Objectives It is important to identify super-responders who can derive most benefits from cardiac resynchronization therapy (CRT). We aimed to establish a scoring model that can be used for predicting super-response to CRT. Methods We retrospectively reviewed 387 CRT patients. Multivariate logistic regression analysis was performed to identify predictors for super-response (defined as an absolute increase in left ventricular ejection fraction of ≥15% at 6-month follow-up) and to create a score model.

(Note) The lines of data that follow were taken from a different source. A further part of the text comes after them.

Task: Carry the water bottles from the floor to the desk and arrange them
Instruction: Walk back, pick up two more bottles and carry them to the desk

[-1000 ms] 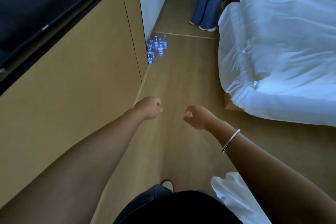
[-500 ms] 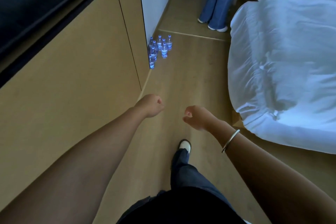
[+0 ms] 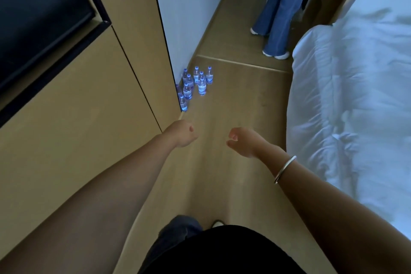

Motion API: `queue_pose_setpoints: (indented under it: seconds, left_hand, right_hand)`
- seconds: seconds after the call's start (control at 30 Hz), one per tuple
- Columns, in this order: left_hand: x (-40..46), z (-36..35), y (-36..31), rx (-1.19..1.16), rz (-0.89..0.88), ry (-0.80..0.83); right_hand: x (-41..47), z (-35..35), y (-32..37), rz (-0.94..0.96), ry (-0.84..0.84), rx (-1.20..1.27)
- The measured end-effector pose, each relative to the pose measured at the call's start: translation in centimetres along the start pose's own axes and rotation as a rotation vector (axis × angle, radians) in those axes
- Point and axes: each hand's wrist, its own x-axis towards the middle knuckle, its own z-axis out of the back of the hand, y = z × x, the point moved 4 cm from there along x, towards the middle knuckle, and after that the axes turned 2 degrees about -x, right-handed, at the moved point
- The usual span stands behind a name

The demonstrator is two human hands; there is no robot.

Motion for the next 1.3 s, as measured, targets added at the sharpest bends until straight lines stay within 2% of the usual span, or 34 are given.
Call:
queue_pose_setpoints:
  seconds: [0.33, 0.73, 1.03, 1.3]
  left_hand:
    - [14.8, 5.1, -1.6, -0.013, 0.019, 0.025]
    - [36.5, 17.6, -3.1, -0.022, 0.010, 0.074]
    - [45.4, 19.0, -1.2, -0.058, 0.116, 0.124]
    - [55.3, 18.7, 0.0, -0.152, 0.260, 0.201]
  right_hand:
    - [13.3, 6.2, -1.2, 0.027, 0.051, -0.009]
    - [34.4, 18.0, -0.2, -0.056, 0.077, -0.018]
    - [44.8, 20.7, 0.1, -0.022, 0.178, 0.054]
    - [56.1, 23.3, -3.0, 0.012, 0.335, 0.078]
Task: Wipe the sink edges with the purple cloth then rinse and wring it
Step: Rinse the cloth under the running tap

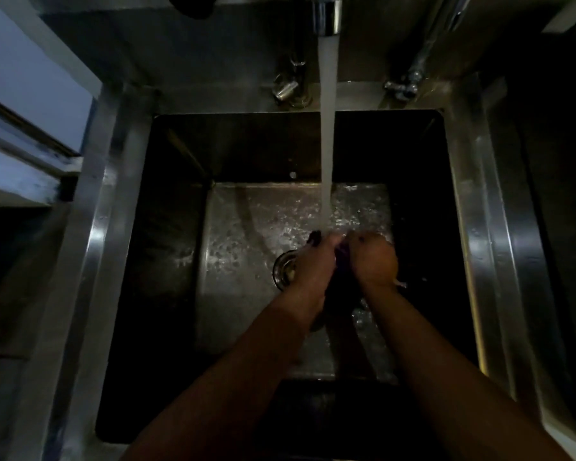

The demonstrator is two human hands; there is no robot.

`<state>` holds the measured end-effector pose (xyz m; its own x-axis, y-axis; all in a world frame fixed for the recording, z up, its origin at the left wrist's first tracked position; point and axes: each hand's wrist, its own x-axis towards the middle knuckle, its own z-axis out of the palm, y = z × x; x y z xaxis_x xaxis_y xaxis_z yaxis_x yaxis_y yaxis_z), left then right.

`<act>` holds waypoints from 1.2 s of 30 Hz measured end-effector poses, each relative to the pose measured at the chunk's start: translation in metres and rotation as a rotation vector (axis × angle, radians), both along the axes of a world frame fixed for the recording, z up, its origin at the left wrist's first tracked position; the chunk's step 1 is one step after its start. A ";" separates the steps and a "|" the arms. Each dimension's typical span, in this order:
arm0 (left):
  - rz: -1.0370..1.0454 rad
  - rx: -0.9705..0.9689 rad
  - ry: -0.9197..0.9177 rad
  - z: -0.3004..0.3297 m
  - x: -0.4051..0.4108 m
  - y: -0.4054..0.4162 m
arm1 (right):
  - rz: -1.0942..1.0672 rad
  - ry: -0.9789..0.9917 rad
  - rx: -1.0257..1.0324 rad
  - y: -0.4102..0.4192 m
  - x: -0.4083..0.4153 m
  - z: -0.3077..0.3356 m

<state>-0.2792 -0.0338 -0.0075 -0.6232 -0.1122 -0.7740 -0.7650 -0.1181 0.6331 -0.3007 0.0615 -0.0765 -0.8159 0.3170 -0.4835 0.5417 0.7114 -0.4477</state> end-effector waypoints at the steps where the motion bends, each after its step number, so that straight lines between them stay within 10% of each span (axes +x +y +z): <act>1: -0.019 -0.045 -0.005 -0.005 0.000 0.001 | 0.044 0.005 0.046 0.004 -0.001 0.002; 5: -0.207 -0.427 0.073 -0.018 -0.004 -0.008 | 0.118 0.086 0.051 0.011 -0.002 0.015; 12: -0.422 -0.534 0.283 -0.008 -0.007 -0.009 | -0.245 -0.092 -1.050 -0.006 -0.003 0.042; 25: -0.408 -0.277 0.444 -0.001 -0.003 -0.031 | 0.133 0.435 -0.226 -0.010 0.008 0.070; 36: -0.443 -0.256 0.610 0.009 -0.002 -0.040 | -0.229 0.315 -1.016 -0.015 -0.005 0.174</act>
<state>-0.2811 -0.0734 0.0012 -0.9568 0.1175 -0.2659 -0.2166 0.3218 0.9217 -0.3052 0.0461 0.0977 -0.9217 0.0478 -0.3849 0.3719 -0.1727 -0.9121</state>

Multivariate Cox proportional-hazard regression analysis was conducted to assess associations with the long-term endpoint (defined as cardiac death/heart transplant, heart failure (HF) hospitalization, or all-cause death) across the score categories at follow-up. Results Among 387 patients, 109 (28.2%) met super-response. In multivariable analysis, 5 independent predictors (QQ-LAE) were identified: prior no fragmented QRS (odds ratio (OR) = 3.10 (1.39, 6.94)), QRS duration ≥170 ms (OR = 2.37 (1.35, 4.12)), left bundle branch block (OR = 2.57 (1.04, 6.37)), left atrial diameter <45 mm (OR = 3.27 (1.81, 5.89)), and left ventricular end-diastolic dimension <75 mm (OR = 4.11 (1.99, 8.48)). One point was attributed to each predictor, and three score categories were identified. The proportion of super-response after 6-month CRT implantation in patients with scores 0–3, 4, and 5 was 14.6%, 40.3%, and 64.1%, respectively (P < 0.001). Patients with score 5 had an 88% reduction in the risk of cardiac death/heart transplant (P=0.042), a 71% reduction in the risk of HF hospitalization (P=0.048), and an 89% reduction in the risk of all-cause mortality (P=0.028) compared to patients with scores 0–3. Conclusions The QQ-LAE score can be used for prediction of super-response to CRT and selection of most suitable patients in clinical practices.

Highlights

  • Randomized trials have demonstrated that cardiac resynchronization therapy (CRT) improves cardiac performance in patients with heart failure with reduced ejection fraction (HFrEF), and reduces mortality and heart failure (HF) hospitalization [1, 2]

  • Several studies have indicated that CRT dramatically improves left ventricular ejection fraction (LVEF) with excellent long-term outcome in patients with HFrEF or the “super-responders” [3,4,5]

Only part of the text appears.